Task goal
Where does the string "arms" appear in the records? Copy every line that contains it.

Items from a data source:
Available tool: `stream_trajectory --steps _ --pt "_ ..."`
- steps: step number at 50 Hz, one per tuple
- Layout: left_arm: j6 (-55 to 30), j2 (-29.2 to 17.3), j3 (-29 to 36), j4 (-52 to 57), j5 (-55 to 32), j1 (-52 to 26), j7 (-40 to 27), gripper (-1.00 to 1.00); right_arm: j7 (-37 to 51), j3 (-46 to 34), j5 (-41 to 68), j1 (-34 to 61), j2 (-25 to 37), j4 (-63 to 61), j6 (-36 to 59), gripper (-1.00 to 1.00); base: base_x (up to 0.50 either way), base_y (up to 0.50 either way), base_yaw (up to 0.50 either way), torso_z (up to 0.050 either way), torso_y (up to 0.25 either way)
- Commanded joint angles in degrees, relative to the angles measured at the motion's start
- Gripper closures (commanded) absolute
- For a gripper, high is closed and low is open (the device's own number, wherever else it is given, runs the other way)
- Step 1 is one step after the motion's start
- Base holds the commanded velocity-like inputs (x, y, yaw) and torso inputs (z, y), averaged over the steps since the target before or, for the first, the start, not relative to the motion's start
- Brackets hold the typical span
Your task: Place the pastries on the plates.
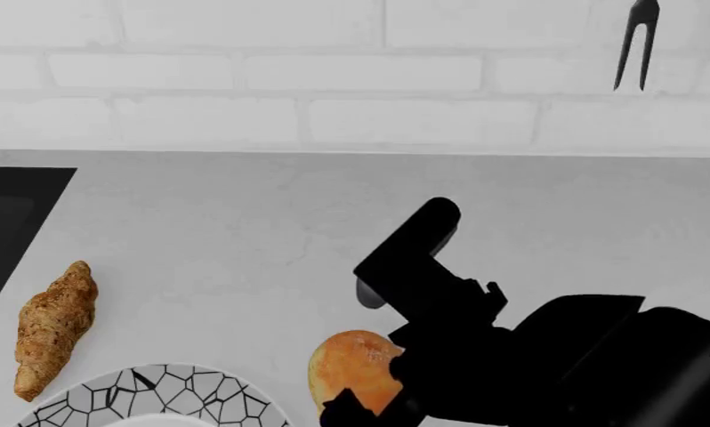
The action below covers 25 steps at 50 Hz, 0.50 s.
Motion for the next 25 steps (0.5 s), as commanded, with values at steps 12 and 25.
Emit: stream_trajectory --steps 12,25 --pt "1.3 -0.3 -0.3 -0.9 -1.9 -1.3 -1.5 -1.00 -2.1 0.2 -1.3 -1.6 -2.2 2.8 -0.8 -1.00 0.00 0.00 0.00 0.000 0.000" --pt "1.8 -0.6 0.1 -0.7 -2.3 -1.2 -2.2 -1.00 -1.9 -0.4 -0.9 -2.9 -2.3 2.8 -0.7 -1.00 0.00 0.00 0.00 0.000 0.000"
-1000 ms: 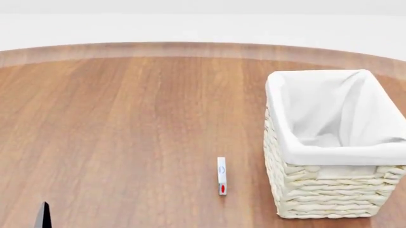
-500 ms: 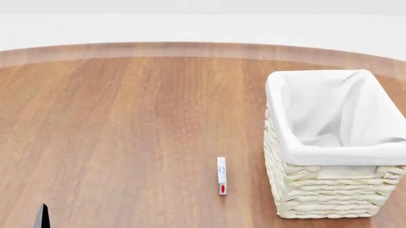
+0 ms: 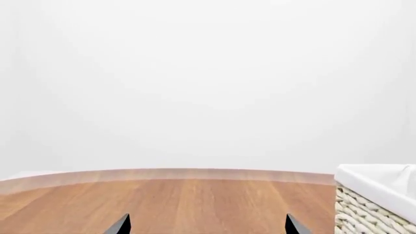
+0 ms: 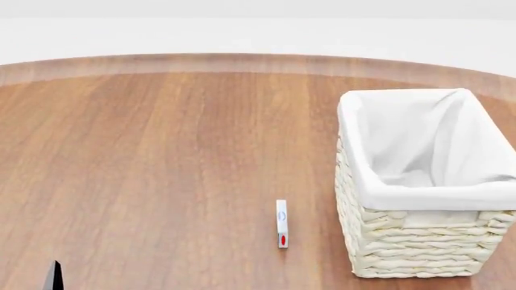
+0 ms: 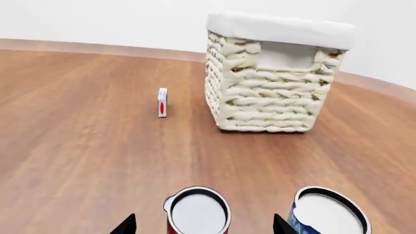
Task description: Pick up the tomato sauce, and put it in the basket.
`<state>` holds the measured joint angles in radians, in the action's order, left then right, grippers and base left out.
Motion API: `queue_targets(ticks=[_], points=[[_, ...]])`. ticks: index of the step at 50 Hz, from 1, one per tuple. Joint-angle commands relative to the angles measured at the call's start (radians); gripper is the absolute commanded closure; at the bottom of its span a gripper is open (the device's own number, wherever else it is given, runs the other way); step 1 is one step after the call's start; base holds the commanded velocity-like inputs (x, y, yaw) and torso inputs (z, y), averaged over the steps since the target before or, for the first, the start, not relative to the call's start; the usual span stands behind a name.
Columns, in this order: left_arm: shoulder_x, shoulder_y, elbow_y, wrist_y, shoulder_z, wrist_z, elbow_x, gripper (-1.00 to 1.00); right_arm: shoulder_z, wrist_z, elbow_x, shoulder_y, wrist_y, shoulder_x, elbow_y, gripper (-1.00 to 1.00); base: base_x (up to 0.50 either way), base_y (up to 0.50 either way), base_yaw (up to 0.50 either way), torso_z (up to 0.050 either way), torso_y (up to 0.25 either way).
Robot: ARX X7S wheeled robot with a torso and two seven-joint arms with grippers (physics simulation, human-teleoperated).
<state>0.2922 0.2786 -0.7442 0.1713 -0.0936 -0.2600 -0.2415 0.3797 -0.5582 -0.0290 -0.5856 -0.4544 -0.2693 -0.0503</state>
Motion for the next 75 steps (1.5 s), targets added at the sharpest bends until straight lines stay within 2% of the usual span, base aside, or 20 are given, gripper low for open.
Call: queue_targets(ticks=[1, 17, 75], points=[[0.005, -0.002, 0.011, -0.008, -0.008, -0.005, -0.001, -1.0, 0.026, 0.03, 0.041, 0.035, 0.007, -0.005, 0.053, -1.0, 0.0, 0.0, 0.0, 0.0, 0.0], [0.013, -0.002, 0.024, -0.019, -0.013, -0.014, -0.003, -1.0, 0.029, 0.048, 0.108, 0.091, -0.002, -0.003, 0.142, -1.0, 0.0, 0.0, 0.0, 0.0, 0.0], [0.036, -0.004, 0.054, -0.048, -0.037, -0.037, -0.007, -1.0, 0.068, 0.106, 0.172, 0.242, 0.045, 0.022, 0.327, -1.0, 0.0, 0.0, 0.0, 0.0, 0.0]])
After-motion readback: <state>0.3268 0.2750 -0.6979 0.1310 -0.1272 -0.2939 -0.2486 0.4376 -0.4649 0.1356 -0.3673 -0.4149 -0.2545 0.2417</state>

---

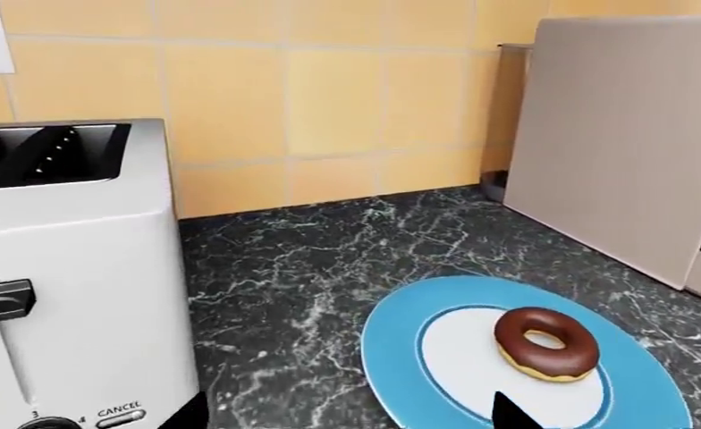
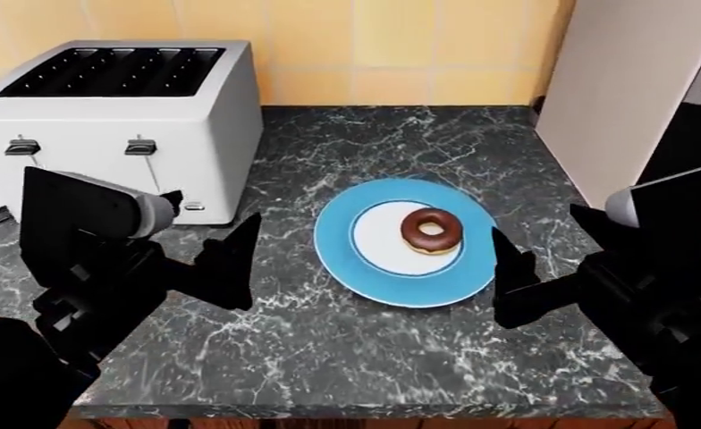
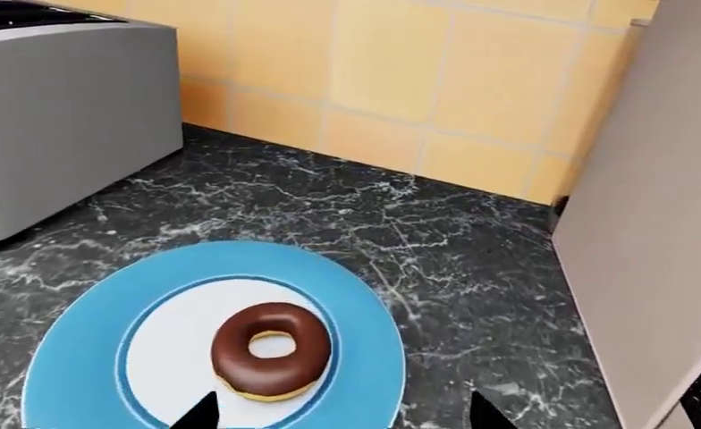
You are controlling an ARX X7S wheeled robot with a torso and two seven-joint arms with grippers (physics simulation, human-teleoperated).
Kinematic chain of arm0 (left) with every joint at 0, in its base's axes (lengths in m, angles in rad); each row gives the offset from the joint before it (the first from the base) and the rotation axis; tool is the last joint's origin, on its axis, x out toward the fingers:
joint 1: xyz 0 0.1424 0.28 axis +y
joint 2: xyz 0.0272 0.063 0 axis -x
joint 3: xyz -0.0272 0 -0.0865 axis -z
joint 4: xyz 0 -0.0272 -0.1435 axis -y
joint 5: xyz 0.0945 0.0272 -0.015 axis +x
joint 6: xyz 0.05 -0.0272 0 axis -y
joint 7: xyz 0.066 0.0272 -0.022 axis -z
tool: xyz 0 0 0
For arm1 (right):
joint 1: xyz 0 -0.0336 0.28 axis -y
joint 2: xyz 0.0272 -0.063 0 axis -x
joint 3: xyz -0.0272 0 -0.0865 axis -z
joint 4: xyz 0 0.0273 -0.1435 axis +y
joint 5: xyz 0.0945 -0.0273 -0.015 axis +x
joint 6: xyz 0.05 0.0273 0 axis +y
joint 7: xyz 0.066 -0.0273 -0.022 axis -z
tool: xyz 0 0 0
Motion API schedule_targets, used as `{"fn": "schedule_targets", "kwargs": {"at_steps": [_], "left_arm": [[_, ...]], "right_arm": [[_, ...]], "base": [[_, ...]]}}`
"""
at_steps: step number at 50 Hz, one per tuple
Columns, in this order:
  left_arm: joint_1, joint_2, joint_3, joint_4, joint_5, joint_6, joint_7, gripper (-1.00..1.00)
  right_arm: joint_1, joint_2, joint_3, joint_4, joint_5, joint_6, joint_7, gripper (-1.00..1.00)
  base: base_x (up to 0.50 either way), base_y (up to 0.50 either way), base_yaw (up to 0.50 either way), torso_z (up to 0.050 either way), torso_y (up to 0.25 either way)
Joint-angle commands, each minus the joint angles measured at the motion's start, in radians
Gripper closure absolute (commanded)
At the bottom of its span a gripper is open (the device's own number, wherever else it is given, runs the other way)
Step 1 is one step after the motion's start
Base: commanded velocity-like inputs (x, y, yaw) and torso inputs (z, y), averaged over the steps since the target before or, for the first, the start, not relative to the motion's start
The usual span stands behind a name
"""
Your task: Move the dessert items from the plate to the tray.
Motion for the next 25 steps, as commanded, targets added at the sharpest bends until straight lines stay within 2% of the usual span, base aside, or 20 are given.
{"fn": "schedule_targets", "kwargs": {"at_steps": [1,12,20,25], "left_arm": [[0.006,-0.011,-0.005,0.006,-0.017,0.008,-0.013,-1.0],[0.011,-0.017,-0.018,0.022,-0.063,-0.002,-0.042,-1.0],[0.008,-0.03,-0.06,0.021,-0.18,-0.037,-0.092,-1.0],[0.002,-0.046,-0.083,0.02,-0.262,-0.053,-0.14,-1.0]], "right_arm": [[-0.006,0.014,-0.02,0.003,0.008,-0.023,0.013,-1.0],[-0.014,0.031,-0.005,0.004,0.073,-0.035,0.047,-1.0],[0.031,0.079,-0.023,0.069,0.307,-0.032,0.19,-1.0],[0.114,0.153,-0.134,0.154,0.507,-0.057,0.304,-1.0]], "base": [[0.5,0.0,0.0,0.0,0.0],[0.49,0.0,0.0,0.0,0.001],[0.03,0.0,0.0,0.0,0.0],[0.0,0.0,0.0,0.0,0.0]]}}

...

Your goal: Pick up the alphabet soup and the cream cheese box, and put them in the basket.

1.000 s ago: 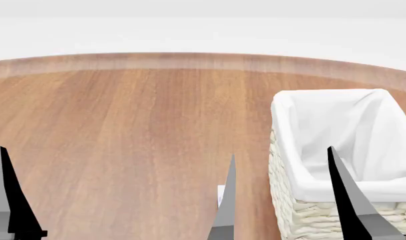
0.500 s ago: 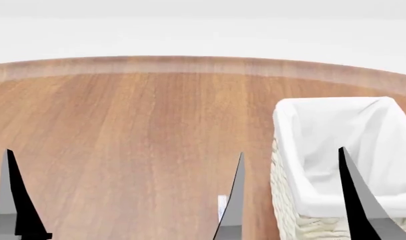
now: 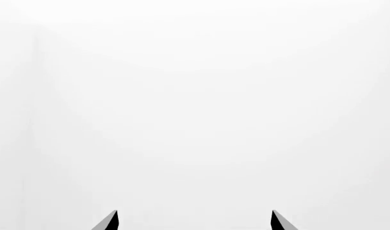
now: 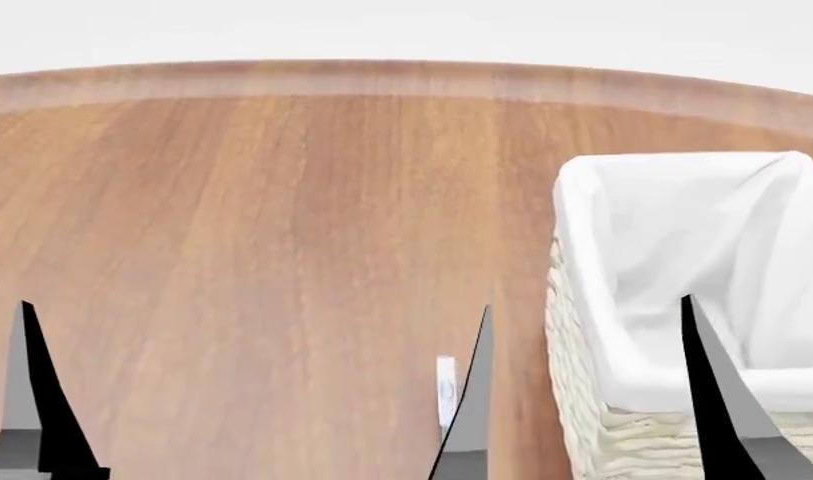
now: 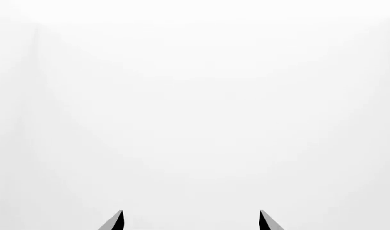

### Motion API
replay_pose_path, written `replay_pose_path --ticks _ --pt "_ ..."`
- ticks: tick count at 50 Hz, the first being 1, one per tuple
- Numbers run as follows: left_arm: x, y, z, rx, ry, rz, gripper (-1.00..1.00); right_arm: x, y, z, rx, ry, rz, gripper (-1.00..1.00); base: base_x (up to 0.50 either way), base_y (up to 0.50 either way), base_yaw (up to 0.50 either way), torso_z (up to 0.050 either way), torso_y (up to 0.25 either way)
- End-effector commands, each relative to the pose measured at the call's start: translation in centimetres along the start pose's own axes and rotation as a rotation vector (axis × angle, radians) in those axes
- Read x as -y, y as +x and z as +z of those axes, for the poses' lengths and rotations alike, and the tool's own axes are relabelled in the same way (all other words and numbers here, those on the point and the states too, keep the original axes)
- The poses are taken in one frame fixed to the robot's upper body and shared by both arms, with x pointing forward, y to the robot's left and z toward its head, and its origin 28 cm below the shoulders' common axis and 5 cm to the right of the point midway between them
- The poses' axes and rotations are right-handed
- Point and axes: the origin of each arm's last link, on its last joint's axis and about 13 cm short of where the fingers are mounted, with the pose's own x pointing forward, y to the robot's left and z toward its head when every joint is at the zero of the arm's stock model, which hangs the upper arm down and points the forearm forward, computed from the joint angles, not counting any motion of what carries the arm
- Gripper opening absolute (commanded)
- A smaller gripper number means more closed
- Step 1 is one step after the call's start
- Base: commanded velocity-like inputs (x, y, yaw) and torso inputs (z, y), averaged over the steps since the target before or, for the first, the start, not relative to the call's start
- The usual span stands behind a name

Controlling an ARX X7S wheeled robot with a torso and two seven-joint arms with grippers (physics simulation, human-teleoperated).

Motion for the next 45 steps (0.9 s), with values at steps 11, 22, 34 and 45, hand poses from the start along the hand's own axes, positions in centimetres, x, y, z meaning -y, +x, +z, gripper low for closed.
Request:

Solution to this exercise
Robot: ARX X7S wheeled robot with a torso and two seven-joint arms with grippers (physics simulation, human-teleoperated).
You are controlling an ARX X7S wheeled robot with a torso and two seven-joint arms with grippers (physics simulation, human-teleoperated).
- The poses are taken in one frame fixed to the robot's upper body and shared by both arms, with x pointing forward, y to the robot's left and z toward its head, and its origin 28 cm below the shoulders' common axis and 5 cm to the right of the point midway between them
Controlling an ARX X7S wheeled robot with a torso and two seven-joint arms with grippers (physics simulation, human-teleoperated).

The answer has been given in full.